(WHAT IS BEING ASKED):
Send back the entries exactly as they were given.

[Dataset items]
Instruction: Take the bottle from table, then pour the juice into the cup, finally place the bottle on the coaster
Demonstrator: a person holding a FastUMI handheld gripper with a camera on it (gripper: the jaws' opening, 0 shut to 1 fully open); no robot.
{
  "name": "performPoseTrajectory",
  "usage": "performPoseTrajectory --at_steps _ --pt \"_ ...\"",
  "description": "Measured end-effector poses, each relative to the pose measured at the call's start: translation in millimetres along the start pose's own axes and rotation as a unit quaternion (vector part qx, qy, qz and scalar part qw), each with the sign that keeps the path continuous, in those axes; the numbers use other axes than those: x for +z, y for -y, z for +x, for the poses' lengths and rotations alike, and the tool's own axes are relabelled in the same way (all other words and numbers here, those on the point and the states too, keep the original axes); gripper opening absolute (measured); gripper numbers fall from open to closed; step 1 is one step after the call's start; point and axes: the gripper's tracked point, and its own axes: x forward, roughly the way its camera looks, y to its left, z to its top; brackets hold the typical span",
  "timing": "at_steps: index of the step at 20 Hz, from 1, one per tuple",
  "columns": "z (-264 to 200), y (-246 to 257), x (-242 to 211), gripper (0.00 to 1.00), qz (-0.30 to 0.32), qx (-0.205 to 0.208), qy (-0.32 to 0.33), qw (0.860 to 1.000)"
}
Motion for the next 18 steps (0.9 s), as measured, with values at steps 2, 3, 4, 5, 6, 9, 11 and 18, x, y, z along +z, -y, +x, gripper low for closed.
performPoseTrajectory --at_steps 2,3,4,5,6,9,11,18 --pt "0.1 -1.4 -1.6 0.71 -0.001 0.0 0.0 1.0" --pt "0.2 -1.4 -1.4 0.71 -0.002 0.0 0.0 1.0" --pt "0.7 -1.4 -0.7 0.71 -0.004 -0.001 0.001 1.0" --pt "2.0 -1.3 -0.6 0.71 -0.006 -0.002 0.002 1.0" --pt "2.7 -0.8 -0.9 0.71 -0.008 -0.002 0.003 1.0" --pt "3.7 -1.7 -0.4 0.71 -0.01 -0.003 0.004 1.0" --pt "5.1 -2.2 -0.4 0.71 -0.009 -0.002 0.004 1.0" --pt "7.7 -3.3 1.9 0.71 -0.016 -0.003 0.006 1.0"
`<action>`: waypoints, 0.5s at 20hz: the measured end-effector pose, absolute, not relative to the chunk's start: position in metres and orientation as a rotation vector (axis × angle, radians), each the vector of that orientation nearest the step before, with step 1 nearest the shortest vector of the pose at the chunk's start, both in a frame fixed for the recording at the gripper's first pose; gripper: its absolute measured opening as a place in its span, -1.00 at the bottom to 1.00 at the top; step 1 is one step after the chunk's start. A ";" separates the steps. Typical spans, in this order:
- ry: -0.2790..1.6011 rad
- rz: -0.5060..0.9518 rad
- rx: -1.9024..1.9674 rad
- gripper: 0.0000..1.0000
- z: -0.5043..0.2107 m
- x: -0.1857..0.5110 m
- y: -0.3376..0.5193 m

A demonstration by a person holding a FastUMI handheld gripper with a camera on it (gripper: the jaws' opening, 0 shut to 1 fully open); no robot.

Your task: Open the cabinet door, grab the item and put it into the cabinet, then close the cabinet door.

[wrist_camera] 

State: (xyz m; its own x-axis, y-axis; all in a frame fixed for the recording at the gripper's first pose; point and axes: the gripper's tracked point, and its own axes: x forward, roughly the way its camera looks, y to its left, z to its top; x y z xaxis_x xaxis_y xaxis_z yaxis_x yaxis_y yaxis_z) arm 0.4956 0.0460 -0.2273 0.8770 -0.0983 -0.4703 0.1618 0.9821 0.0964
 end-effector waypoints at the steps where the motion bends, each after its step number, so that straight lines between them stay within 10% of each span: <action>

(EXERCISE ANSWER):
Instruction: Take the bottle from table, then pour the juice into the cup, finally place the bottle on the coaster
Demonstrator: a person holding a FastUMI handheld gripper with a camera on it (gripper: the jaws' opening, 0 shut to 1 fully open); no robot.
{
  "name": "performPoseTrajectory",
  "usage": "performPoseTrajectory --at_steps _ --pt \"_ ...\"",
  "description": "Measured end-effector poses, each relative to the pose measured at the call's start: translation in millimetres along the start pose's own axes and rotation as a unit quaternion (vector part qx, qy, qz and scalar part qw), each with the sign that keeps the path continuous, in those axes; the numbers use other axes than those: x for +z, y for -y, z for +x, for the poses' lengths and rotations alike, and the tool's own axes are relabelled in the same way (all other words and numbers here, those on the point and the states too, keep the original axes); gripper opening absolute (measured); gripper numbers fall from open to closed; step 1 is one step after the call's start; point and axes: the gripper's tracked point, and its own axes: x forward, roughly the way its camera looks, y to its left, z to its top; brackets hold the typical span",
  "timing": "at_steps: index of the step at 20 Hz, from 1, one per tuple",
  "columns": "z (-264 to 200), y (-246 to 257), x (-242 to 211), gripper (0.00 to 1.00), qz (-0.30 to 0.32), qx (-0.205 to 0.208), qy (-0.32 to 0.33), qw (0.860 to 1.000)"
}
Motion for the next 18 steps (0.9 s), as measured, with values at steps 2, 3, 4, 5, 6, 9, 11 and 18, x, y, z along +z, -y, +x, gripper low for closed.
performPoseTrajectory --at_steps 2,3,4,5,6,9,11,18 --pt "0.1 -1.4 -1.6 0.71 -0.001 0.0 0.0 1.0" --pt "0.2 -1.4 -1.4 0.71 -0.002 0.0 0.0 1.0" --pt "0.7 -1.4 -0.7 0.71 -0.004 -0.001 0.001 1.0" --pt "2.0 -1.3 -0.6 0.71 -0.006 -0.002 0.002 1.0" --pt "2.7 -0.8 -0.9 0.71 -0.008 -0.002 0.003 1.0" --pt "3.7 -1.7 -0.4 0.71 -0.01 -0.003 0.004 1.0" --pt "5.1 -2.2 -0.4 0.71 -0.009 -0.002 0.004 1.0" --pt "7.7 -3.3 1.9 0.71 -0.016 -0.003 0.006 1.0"
`<action>`: waypoints, 0.5s at 20hz: the measured end-effector pose, absolute, not relative to the chunk's start: position in metres and orientation as a rotation vector (axis × angle, radians), each the vector of that orientation nearest the step before, with step 1 nearest the shortest vector of the pose at the chunk's start, both in a frame fixed for the recording at the gripper's first pose; gripper: its absolute measured opening as a place in its span, -1.00 at the bottom to 1.00 at the top; step 1 is one step after the chunk's start. A ";" separates the steps. Typical spans, in this order:
- ry: -0.2790..1.6011 rad
- rz: -0.5060..0.9518 rad
- rx: -1.9024..1.9674 rad
- gripper: 0.0000..1.0000
- z: -0.5043..0.2107 m
- x: -0.1857..0.5110 m
- y: -0.3376..0.5193 m

A demonstration by a person holding a FastUMI handheld gripper with a camera on it (gripper: the jaws' opening, 0 shut to 1 fully open); no robot.

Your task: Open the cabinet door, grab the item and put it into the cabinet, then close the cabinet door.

[wrist_camera] 

State: (xyz m; its own x-axis, y-axis; all in a frame fixed for the recording at the gripper's first pose; point and axes: the gripper's tracked point, and its own axes: x forward, roughly the way its camera looks, y to its left, z to its top; x y z xaxis_x xaxis_y xaxis_z yaxis_x yaxis_y yaxis_z) arm 0.4956 0.0460 -0.2273 0.8770 -0.0983 -0.4703 0.1618 0.9821 0.0964
 end-effector waypoints at the steps where the motion bends, each after its step number, so that straight lines between them stay within 10% of each span: <action>

The response is finished.